Reproduction Sexual maturation occurs from 4-5 years. The period of mating is not confined to a certain season. The female during her estrus leaves marks of urine and scratches on the bark of trees. Since the ownership of tigers is very large, the female often goes herself in search of a partner. She is ready for mating on the third or seventh day of estrus. Mating in tigers is multiple, at this time the animals stick together. Then the male leaves the female and goes in search of a new partner. After 95-112 days 3-4 of the blind cub is born. Mother feeds them with milk. The eyes of the cubs open after about 9 days, and at the age of two weeks they begin to grow teeth. The cubs first leave the shelter at the age of two months. The mother brings them meat, although she continues to feed milk for 5-6 months. Since six months, the tiger cubs have been accompanied by the mother during the hunt. The female teaches the cubs to hunt. Such preparation for an independent hunting life lasts for months. Tiger cubs play a lot, which also helps them learn the skills necessary for hunting. At one-year-old age cubs for the first time go on independent hunting, and by two years they are already able to overcome large prey.
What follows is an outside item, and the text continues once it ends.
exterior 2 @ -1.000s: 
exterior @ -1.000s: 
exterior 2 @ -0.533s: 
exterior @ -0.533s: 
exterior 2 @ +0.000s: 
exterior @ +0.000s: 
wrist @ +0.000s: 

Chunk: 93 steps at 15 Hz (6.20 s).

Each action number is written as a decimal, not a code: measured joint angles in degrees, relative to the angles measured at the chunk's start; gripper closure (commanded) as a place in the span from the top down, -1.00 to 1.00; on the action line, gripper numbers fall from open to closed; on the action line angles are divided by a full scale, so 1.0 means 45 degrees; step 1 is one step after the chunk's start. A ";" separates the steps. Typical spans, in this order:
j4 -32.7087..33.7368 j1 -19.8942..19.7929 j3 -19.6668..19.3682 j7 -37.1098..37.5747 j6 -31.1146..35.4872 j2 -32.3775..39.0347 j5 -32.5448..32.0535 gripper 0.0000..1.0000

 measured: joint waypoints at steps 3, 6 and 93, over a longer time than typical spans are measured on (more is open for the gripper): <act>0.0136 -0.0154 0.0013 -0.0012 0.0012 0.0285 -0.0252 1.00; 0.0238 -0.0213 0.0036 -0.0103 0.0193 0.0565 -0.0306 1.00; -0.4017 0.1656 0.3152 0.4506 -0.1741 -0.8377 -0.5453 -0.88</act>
However, the first few years of his life the cubs are keeping with their mother. The tigress hunts along with the young tigers until they reach puberty.
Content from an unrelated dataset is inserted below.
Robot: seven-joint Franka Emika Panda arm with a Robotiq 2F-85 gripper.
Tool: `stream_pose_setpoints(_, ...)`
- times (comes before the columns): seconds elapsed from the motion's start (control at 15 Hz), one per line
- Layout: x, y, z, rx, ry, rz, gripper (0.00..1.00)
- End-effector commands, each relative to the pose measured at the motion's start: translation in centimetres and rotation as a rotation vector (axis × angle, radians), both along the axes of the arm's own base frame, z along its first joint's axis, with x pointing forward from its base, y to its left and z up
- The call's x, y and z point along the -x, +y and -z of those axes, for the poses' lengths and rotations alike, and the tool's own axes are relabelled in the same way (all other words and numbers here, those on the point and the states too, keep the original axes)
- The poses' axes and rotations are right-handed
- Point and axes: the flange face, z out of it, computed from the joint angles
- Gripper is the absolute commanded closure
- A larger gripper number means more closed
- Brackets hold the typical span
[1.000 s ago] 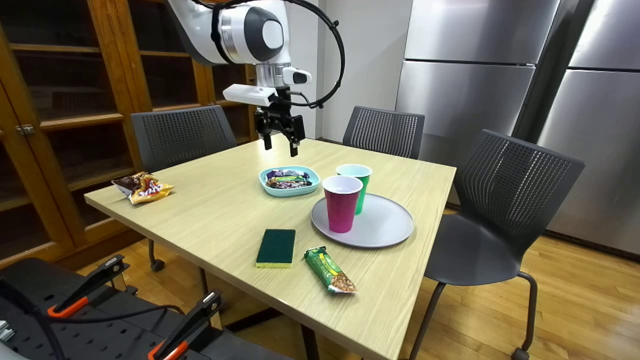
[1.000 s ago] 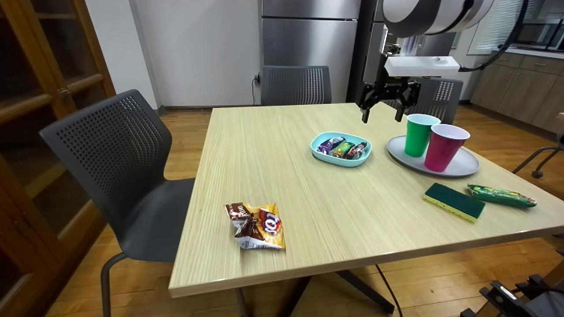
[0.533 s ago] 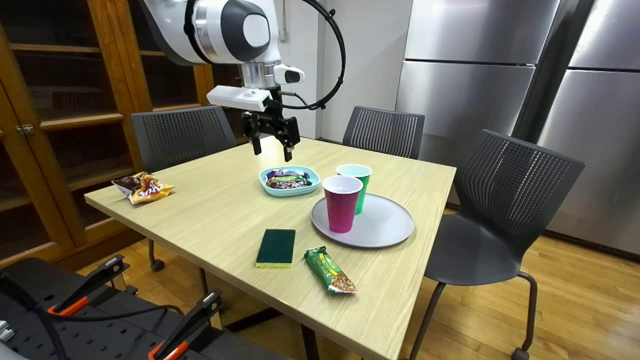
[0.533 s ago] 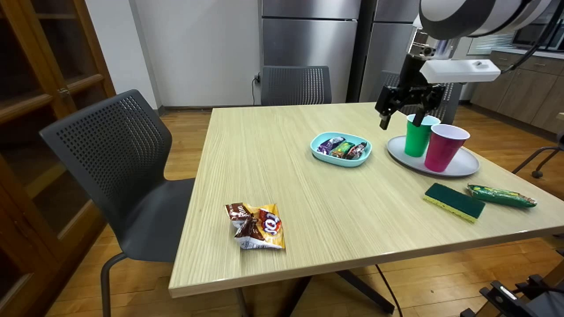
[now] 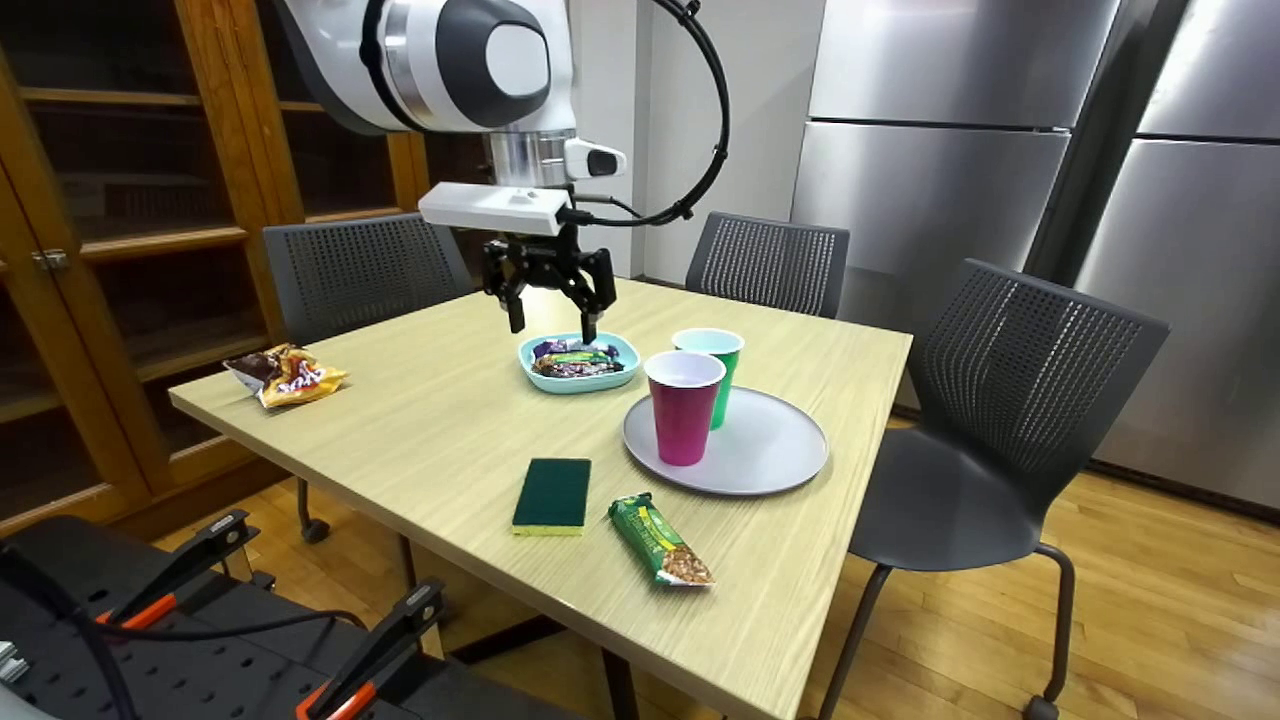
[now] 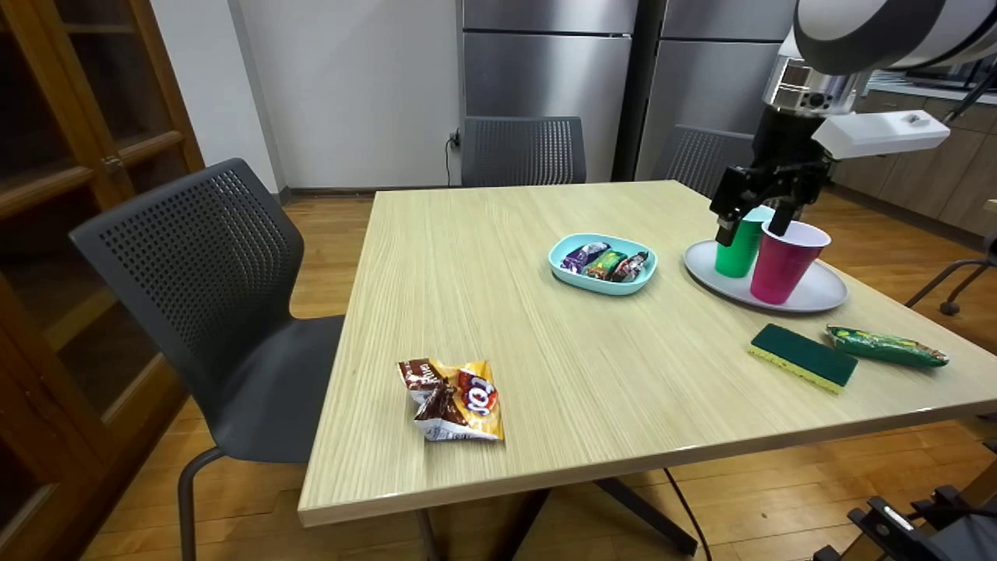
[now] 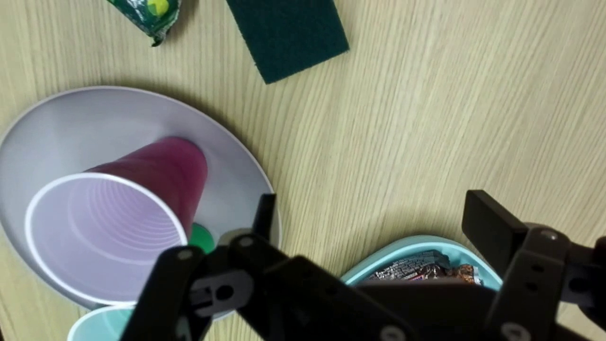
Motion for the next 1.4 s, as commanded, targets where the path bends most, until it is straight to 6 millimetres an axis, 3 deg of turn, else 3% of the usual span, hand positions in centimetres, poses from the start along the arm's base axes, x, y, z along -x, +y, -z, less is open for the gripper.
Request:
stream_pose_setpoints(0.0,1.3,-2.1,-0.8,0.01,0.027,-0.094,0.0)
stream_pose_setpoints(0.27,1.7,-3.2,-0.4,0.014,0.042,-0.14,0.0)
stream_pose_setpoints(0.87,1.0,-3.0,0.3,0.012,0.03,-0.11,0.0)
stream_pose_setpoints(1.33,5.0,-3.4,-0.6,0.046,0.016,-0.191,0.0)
Protection The Amur tiger is listed in the Red Book of Russia. In April 2007, WWF experts announced that the population of the Amur tigers had reached a hundred-year maximum and that the tiger was no longer on the brink of extinction. In 2008-2009, a complex expedition of IPEE RAS staff members took place within the framework of the "Amur Tiger" Program on the territory of the Ussuriisk Reserve of the Far East Branch of the Russian Academy of Sciences in the Primorye Territory of the Russian Far East. It was possible to find out that six Amur tigers live in this territory. With the help of satellite collars, scientists follow their routes, and for the first tagged female tiger within a year managed to get 1222 locations. According to published studies, the animal uses an area of almost 900 km2 - despite the fact that the area of the reserve is only 400 km2. This means that tigers go far beyond the protected area, subject to increased danger. These data, according to the publication, give grounds to talk about the need to create a conservation zone of the reserve and regulation of human activities outside it.